### INSTRUCTIONS TO FOLLOW:
Both the line with "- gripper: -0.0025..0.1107" and the line with "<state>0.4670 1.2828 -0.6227" in the records below must appear in the output, along with every line between them, exactly and with nothing added.

### Data records:
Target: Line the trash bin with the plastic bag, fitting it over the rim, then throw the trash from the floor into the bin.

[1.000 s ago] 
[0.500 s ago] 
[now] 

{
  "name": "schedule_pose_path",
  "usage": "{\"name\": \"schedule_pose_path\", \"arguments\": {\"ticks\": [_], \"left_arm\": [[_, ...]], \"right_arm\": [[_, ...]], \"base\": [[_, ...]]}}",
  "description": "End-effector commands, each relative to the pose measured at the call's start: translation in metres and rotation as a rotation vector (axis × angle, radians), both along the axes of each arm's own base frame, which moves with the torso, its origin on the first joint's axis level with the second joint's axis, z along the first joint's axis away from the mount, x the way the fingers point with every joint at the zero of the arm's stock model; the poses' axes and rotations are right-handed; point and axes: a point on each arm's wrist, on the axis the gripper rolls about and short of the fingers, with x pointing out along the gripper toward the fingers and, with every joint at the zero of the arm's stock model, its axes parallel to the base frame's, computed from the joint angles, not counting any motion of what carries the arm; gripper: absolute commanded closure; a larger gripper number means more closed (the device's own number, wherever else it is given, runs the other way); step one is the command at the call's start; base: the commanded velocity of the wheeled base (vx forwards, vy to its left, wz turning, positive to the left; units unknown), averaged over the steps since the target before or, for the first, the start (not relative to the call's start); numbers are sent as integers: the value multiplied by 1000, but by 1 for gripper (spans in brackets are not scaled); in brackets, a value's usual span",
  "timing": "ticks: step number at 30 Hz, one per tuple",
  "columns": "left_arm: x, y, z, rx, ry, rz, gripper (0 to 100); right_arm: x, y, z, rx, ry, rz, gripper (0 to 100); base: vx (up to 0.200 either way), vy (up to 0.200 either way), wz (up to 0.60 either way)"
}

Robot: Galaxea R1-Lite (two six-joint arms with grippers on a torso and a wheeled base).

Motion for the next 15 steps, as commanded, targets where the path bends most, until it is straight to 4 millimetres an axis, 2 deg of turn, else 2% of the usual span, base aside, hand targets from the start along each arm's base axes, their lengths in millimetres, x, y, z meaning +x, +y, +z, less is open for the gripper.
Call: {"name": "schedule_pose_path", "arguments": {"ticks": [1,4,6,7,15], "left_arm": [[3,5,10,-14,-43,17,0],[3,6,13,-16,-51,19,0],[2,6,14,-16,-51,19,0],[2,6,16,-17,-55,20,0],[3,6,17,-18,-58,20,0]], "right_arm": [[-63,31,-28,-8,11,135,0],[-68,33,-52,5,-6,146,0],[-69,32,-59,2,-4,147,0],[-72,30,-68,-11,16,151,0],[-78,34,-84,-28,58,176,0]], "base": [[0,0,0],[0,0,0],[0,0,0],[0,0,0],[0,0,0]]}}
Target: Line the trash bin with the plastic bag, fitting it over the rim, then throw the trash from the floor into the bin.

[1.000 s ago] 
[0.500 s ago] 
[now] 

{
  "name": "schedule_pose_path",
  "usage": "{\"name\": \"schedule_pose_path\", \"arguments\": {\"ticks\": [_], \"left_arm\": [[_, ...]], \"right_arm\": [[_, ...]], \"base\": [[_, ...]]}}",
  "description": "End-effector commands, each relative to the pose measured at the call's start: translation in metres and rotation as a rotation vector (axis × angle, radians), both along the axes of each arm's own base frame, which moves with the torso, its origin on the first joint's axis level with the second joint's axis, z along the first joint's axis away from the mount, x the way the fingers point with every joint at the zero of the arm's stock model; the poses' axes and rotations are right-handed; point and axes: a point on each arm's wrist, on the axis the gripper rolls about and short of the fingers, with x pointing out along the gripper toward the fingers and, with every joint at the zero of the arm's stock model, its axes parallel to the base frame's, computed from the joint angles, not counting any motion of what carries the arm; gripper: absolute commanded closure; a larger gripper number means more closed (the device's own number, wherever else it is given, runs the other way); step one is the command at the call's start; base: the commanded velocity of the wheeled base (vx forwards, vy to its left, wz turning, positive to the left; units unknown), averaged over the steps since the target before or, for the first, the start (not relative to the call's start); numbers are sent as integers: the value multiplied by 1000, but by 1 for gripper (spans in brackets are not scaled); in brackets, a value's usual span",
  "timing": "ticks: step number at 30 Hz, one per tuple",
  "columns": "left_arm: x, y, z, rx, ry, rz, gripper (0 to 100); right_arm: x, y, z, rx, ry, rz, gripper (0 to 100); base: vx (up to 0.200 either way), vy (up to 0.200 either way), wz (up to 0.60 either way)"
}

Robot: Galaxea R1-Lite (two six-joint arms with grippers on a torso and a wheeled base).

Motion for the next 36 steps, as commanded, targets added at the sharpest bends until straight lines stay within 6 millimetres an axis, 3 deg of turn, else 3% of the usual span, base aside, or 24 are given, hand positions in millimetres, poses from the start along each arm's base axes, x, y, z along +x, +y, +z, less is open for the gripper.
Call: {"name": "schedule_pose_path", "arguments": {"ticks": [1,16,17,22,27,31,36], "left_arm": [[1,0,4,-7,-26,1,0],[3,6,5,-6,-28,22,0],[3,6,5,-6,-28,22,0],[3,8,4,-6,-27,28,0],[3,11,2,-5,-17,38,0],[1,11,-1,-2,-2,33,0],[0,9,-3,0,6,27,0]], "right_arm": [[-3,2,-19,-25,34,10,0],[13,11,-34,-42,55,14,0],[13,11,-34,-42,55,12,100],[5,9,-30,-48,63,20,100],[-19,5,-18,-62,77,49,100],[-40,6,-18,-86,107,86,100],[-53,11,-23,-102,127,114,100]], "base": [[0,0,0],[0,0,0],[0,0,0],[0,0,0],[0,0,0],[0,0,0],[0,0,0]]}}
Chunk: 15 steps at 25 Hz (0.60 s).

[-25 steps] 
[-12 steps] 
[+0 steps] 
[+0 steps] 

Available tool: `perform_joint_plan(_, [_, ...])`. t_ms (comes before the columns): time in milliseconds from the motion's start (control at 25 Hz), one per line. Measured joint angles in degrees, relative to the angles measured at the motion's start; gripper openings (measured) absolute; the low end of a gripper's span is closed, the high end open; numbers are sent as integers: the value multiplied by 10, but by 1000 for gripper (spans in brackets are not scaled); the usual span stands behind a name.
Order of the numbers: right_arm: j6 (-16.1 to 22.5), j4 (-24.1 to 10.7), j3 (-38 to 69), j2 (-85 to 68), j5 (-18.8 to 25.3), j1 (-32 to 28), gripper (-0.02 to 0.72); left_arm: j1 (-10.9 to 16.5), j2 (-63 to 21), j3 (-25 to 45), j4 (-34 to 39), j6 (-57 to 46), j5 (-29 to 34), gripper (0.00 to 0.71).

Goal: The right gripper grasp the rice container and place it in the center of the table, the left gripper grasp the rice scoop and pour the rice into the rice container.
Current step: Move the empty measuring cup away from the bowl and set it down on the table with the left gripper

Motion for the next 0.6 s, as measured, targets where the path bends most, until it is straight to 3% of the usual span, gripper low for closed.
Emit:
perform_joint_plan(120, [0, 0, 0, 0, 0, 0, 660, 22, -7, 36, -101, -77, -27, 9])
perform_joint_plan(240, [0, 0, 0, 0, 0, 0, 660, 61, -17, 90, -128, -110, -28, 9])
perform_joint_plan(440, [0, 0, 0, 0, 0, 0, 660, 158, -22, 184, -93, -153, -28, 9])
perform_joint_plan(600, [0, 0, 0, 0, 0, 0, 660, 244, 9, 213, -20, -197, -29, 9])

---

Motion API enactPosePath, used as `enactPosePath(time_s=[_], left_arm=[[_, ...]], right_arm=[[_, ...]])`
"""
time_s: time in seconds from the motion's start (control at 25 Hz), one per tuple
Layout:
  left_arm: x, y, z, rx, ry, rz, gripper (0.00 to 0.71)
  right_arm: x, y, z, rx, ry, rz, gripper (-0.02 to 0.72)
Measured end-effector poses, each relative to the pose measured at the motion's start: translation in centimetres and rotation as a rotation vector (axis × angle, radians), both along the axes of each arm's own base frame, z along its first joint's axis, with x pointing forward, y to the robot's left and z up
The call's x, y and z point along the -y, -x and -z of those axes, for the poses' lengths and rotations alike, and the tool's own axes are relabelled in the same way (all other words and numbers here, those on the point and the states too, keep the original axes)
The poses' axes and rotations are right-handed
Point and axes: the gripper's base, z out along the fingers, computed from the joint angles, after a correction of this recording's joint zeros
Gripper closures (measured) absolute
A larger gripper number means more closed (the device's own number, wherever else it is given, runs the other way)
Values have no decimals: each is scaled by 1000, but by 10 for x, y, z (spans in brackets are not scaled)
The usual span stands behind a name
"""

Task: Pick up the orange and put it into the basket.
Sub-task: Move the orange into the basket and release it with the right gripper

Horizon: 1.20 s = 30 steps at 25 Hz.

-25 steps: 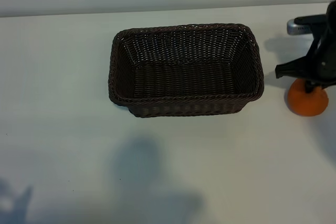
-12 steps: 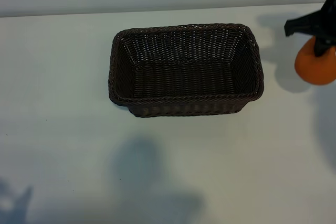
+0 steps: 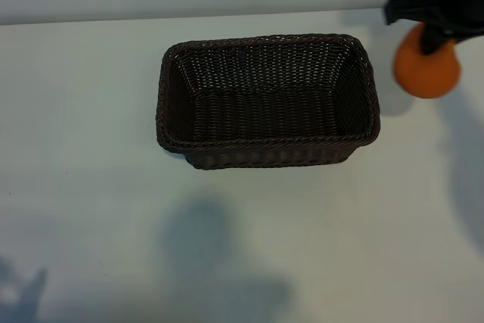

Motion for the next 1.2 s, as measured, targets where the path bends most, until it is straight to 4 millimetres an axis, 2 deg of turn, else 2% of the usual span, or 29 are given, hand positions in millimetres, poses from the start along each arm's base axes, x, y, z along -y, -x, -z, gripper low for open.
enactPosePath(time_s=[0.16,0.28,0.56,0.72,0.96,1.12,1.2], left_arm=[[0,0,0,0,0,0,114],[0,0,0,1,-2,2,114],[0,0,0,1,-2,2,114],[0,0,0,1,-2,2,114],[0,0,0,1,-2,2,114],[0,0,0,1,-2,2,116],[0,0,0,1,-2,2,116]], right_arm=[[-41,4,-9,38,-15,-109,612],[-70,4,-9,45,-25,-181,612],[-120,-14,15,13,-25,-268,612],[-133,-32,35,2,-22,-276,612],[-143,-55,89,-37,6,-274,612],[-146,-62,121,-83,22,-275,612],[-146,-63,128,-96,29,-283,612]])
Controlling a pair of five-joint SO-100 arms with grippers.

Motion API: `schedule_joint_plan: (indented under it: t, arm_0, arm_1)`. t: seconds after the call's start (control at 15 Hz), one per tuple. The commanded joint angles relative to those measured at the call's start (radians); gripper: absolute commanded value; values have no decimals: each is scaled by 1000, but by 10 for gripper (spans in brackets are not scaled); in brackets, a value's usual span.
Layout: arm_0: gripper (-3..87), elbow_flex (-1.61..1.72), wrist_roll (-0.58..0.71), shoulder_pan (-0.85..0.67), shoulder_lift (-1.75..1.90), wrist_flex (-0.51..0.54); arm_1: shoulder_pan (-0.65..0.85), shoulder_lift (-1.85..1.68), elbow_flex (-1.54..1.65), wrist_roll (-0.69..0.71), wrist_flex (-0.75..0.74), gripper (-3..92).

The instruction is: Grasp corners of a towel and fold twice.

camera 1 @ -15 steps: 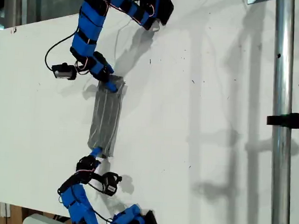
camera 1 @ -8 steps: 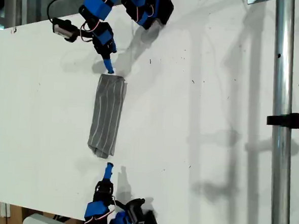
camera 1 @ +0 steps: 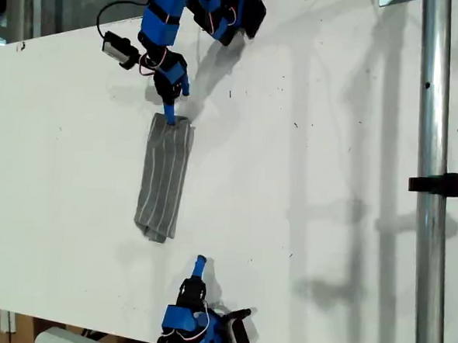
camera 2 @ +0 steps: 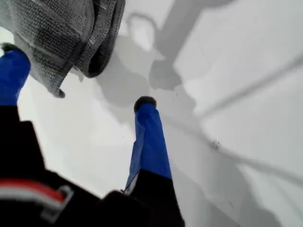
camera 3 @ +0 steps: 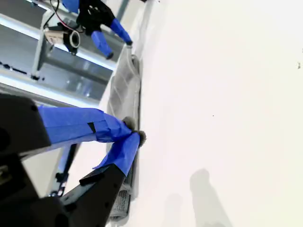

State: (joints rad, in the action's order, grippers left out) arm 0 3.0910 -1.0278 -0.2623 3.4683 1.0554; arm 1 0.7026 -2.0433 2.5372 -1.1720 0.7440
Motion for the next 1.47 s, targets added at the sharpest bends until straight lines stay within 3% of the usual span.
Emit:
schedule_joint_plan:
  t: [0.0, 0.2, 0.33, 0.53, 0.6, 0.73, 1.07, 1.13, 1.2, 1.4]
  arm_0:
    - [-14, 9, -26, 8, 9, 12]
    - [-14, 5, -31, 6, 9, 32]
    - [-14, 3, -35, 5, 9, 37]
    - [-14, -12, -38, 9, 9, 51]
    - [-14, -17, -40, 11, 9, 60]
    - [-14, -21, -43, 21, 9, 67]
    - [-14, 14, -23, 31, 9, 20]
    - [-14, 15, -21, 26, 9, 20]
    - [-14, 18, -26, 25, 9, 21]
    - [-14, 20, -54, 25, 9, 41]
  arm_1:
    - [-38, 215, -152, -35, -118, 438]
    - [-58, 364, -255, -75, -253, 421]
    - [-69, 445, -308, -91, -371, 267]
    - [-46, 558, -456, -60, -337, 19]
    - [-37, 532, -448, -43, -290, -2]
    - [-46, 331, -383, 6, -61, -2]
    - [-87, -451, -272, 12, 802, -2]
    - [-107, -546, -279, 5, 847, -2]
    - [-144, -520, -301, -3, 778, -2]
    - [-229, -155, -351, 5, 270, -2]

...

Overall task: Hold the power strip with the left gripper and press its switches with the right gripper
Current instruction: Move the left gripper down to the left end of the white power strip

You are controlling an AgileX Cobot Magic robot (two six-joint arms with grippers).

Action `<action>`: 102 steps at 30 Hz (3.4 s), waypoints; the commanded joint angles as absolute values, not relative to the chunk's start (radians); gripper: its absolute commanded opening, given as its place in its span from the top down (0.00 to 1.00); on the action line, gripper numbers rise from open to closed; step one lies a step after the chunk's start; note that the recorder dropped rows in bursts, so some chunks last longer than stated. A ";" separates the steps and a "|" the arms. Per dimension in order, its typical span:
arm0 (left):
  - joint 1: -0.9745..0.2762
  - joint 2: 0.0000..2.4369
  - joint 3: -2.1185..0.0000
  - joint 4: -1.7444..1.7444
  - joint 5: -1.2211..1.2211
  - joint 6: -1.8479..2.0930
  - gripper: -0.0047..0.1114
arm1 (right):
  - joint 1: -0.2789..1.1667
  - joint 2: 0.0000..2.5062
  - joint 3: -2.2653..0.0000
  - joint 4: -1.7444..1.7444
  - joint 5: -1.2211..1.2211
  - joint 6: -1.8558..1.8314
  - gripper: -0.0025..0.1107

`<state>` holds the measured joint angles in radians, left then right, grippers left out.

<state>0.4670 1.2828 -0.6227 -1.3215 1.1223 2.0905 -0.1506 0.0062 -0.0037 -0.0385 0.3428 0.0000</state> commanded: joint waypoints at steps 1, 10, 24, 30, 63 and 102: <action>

### PROBLEM SOLUTION:
  - gripper: -0.0025..0.1107

`<state>` holds the measured joint angles in radians, left then right, grippers left out.

<state>0.4670 1.2828 -0.6227 -1.3215 1.1223 2.0905 -0.1506 0.0062 -0.0037 -0.0385 0.3428 0.0000</state> commanded: joint waypoints at steps 1, 10, 24, 30, 63 and 102: <action>

The output given is complete.